Hany Ragab and Enrico Barberis

Rage Against the Machine Clear

Abstract

Since the discovery of the Spectre and Meltdown vulnerabilities, transient execution attacks have increasingly gained momentum. However, while the security community has investigated several variants to trigger attacks during transient execution, much less attention has been devoted to the analysis of the root causes of transient execution itself. Most transient attack variants simply build on well-known causes, such as branch misprediction and aborts of Intel TSX—which is no longer supported on many recent processors.

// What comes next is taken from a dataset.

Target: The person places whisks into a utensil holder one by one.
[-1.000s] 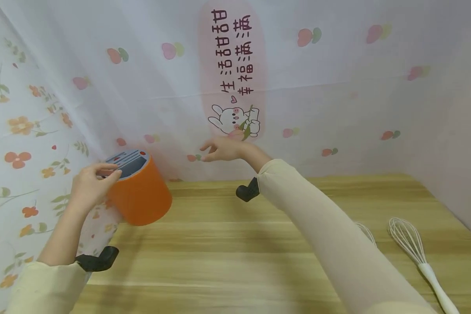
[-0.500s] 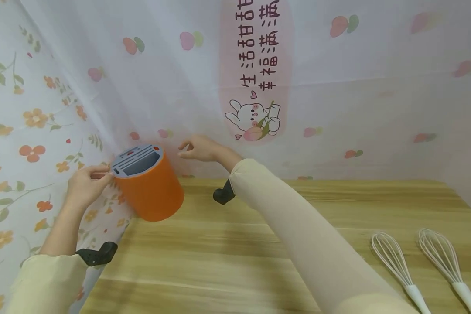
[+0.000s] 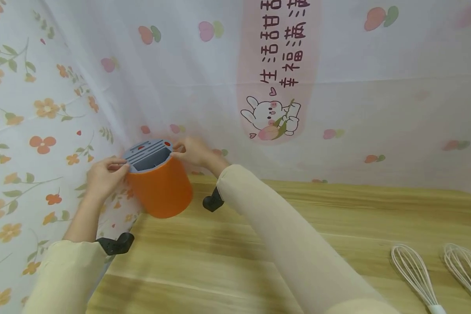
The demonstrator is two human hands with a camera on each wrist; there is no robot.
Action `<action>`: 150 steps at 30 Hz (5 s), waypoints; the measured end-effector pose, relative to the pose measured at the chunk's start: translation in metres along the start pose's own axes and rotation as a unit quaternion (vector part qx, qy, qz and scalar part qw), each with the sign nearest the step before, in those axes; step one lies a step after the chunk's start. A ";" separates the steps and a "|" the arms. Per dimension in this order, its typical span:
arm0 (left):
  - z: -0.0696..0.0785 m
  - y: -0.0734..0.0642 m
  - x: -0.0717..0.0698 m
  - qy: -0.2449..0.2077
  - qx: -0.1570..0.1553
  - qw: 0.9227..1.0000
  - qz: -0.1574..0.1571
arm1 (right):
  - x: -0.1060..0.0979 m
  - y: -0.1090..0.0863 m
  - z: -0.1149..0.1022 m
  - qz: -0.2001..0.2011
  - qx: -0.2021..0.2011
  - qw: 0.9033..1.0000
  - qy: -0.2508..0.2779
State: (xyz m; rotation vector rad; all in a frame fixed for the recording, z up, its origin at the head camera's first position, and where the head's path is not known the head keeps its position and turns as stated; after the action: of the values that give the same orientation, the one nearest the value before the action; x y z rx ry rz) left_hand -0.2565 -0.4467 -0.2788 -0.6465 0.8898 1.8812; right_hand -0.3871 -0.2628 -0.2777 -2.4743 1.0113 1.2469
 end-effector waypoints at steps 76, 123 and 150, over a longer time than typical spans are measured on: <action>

In this presentation, we tackle the problem from a new perspective, closely examining the different root causes of transient execution rather than focusing on new attacks based on known transient windows. Our analysis specifically focuses on the class of transient execution based on machine clears (MC), reverse engineering previously unexplored root causes such as Floating Point MC, Self-Modifying Code MC, Memory Ordering MC, and Memory Disambiguation MC. We show these events not only originate new transient execution windows that widen the horizon for known attacks, but also yield entirely new attack primitives to inject transient values (Floating Point Value Injection or FPVI) and executing stale code (Speculative Code Store Bypass or SCSB), affecting all major CPU vendors: Intel, AMD and ARM. We present an end-to-end FPVI exploit on the latest Mozilla SpiderMonkey JavaScript engine with all the mitigations enabled, disclosing arbitrary memory in the browser through attacker-controlled and transiently-injected floating-point results. Finally, as a by-product of our analysis, we present a new root cause-based classification of all known transient execution paths.

BIO

Hany is a Ph.D. candidate at VUSec, the Systems and Network Security Research Group at Vrije Universiteit Amsterdam. In his research, he focuses on hardware security, side-channels attacks, fuzzing, hardware design and microarchitectural attacks. Previously, Hany worked on CrossTalk, the first cross-core transient execution attack.